Task item: Copy each line of the listing that includes "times".

━━━ Task inputs

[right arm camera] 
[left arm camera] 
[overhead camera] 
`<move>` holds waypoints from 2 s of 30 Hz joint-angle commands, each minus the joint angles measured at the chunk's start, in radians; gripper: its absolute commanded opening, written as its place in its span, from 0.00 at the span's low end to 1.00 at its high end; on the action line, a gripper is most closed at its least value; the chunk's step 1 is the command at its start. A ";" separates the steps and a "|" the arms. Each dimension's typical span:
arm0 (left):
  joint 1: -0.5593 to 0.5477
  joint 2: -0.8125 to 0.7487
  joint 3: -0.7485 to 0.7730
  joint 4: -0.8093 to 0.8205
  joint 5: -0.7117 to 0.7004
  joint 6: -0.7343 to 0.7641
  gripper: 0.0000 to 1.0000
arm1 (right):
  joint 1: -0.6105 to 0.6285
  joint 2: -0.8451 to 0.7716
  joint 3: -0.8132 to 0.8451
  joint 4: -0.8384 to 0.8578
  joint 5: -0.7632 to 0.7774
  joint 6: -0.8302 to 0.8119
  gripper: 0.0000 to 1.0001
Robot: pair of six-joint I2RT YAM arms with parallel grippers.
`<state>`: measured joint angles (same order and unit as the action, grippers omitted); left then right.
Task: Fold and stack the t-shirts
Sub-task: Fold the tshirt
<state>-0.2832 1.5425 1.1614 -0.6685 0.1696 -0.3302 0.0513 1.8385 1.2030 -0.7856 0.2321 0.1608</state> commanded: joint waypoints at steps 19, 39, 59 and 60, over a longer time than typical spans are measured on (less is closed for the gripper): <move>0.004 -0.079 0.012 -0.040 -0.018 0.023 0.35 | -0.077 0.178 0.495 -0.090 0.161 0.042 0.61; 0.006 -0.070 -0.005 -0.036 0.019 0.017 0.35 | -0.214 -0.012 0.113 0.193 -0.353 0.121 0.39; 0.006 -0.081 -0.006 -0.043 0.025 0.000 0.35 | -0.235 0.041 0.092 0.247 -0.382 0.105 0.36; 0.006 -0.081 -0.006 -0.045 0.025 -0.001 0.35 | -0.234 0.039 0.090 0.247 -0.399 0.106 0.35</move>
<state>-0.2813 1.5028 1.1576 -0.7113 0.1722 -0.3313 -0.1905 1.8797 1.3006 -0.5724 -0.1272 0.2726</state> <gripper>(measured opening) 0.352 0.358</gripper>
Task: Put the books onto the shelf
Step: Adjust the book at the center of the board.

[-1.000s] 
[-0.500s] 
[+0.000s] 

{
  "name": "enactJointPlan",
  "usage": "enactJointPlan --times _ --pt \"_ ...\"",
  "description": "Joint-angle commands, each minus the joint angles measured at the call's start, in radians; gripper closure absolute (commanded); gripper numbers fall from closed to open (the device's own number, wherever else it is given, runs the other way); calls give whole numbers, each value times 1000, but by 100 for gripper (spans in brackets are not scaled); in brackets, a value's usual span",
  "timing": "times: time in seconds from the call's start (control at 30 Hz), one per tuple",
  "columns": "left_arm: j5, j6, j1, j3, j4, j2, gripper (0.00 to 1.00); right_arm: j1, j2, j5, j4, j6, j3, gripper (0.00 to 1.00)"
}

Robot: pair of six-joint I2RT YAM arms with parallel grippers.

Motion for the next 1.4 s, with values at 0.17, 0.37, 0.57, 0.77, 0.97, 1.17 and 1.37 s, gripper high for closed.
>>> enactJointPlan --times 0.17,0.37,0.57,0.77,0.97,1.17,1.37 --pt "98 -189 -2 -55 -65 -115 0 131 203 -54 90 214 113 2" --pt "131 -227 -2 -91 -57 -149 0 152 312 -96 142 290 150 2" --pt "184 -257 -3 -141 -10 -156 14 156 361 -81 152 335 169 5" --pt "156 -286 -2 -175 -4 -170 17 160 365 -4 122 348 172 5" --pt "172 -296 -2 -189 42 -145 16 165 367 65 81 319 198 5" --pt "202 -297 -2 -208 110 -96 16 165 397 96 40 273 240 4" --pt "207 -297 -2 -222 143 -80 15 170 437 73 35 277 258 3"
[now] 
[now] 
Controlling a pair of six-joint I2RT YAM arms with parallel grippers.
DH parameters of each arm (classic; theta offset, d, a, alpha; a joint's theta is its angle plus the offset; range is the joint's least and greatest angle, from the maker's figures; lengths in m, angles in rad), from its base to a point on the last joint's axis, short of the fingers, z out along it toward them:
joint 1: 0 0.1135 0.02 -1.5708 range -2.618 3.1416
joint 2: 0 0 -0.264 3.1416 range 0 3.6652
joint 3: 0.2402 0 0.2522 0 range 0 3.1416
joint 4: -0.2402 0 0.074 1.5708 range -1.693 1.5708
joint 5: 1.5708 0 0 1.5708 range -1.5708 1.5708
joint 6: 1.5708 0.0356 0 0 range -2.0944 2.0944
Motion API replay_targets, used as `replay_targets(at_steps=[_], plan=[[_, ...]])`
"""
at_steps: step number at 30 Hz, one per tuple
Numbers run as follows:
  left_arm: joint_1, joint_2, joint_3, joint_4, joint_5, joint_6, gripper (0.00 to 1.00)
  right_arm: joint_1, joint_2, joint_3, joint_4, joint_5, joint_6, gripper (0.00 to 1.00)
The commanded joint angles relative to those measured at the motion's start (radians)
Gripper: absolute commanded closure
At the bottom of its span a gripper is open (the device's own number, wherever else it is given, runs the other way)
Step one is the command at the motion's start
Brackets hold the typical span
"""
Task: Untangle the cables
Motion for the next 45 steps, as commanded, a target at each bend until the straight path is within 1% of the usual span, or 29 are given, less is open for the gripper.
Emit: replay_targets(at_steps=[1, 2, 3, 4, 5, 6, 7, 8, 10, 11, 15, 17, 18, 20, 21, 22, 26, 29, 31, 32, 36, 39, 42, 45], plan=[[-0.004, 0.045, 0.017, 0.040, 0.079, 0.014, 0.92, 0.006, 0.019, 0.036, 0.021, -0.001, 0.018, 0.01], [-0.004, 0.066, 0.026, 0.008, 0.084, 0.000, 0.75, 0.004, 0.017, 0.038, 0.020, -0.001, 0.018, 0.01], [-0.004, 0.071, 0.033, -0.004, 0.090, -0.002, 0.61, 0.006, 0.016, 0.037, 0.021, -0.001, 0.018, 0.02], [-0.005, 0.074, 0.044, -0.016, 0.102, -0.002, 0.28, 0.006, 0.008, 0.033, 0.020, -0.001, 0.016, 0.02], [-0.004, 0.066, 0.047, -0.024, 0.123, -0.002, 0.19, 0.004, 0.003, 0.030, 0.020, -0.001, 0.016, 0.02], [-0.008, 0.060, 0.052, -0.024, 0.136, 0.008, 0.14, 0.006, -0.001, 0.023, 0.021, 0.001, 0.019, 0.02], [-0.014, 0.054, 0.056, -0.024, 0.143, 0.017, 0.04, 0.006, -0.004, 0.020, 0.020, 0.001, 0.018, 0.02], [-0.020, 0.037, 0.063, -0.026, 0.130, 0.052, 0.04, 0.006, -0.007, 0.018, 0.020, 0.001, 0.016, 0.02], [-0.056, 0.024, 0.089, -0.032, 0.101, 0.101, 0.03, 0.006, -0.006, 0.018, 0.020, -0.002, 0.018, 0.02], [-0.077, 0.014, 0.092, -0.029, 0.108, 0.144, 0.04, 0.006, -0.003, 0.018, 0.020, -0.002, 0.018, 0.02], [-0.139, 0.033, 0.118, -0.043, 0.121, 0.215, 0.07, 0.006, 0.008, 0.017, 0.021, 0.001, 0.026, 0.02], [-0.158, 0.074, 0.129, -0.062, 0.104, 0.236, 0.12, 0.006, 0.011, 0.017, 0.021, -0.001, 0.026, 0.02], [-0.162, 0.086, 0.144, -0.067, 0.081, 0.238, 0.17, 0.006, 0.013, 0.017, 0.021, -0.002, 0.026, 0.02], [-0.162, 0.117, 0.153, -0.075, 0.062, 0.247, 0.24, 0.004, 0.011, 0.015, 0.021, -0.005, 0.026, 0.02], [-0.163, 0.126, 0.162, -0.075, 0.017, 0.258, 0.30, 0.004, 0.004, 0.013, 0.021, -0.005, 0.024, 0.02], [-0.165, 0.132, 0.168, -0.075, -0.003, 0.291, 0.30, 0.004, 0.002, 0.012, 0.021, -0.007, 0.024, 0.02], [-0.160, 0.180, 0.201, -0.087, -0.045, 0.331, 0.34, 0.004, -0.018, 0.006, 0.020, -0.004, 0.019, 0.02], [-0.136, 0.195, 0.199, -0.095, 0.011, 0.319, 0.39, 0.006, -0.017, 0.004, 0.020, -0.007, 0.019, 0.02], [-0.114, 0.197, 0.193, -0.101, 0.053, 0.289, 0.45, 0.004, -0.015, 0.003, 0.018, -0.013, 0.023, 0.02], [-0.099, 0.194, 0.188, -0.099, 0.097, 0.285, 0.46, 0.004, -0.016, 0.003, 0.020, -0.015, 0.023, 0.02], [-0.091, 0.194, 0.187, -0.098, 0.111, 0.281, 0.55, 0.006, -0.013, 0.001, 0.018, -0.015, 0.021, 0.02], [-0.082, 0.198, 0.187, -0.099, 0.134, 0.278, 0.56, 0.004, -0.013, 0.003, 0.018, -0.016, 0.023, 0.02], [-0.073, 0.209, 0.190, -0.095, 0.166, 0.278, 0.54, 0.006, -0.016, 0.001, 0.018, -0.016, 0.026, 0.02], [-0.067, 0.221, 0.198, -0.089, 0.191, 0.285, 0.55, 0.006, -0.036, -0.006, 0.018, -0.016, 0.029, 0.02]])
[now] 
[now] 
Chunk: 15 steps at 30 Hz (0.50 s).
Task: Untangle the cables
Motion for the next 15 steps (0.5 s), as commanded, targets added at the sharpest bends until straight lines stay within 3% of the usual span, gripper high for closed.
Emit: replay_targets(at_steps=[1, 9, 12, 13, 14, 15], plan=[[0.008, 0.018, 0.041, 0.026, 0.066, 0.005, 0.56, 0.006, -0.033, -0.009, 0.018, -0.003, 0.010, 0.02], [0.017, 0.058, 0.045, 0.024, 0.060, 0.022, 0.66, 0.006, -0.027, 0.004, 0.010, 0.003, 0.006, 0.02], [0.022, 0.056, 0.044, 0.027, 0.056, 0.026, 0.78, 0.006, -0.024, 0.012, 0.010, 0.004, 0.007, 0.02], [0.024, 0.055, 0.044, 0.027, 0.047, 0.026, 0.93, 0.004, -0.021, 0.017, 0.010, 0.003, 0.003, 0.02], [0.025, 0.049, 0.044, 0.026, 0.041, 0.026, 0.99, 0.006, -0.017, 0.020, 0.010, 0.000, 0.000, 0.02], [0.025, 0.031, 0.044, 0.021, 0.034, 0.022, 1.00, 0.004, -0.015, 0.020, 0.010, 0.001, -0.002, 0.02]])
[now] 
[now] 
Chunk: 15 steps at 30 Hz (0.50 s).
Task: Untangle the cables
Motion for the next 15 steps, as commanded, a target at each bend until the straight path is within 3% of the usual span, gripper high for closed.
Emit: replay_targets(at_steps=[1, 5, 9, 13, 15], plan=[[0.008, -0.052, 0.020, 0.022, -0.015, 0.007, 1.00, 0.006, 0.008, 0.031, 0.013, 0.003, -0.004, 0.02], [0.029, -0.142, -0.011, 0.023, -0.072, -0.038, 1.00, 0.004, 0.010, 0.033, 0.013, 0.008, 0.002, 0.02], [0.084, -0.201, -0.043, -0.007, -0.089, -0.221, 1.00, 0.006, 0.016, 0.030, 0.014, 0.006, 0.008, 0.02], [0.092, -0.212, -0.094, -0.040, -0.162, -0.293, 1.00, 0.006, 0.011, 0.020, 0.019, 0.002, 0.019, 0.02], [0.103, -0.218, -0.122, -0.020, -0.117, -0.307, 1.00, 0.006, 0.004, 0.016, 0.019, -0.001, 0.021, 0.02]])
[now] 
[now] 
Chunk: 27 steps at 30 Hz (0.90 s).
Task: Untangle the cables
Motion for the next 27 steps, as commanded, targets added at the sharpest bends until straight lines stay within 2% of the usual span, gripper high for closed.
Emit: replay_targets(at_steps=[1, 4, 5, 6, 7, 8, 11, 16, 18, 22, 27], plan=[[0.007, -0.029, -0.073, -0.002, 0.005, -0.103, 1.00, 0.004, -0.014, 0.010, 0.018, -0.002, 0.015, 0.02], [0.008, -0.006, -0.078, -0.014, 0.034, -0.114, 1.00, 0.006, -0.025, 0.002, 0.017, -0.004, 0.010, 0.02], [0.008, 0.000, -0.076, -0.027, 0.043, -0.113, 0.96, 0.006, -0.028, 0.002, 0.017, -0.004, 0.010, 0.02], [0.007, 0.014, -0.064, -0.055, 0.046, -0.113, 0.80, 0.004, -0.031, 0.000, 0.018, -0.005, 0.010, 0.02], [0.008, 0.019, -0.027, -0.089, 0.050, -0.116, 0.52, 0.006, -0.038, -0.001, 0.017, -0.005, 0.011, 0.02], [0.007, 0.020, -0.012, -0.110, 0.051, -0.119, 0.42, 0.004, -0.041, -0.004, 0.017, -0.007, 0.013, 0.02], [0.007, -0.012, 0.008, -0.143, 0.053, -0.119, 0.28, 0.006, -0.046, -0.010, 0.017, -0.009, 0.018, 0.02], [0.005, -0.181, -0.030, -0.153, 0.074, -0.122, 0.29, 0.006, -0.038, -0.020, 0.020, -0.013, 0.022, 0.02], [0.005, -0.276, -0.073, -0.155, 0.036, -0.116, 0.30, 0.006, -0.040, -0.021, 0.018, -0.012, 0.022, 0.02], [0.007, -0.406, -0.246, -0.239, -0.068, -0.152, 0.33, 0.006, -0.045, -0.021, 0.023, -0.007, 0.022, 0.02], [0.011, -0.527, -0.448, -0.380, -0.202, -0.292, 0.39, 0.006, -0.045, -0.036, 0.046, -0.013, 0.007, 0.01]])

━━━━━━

Output of the exercise:
  "usage": "enactJointPlan --times _ --pt \"_ ...\"",
  "description": "Joint-angle commands, each minus the joint angles measured at the call's start, in radians; gripper closure absolute (commanded); gripper numbers fall from closed to open (the device's own number, wherever else it is given, runs the other way); calls give whole numbers, each value times 1000, but by 100 for gripper (spans in brackets are not scaled); in brackets, a value's usual span",
  "timing": "times: time in seconds from the call's start (control at 30 Hz), one per tuple",
>>> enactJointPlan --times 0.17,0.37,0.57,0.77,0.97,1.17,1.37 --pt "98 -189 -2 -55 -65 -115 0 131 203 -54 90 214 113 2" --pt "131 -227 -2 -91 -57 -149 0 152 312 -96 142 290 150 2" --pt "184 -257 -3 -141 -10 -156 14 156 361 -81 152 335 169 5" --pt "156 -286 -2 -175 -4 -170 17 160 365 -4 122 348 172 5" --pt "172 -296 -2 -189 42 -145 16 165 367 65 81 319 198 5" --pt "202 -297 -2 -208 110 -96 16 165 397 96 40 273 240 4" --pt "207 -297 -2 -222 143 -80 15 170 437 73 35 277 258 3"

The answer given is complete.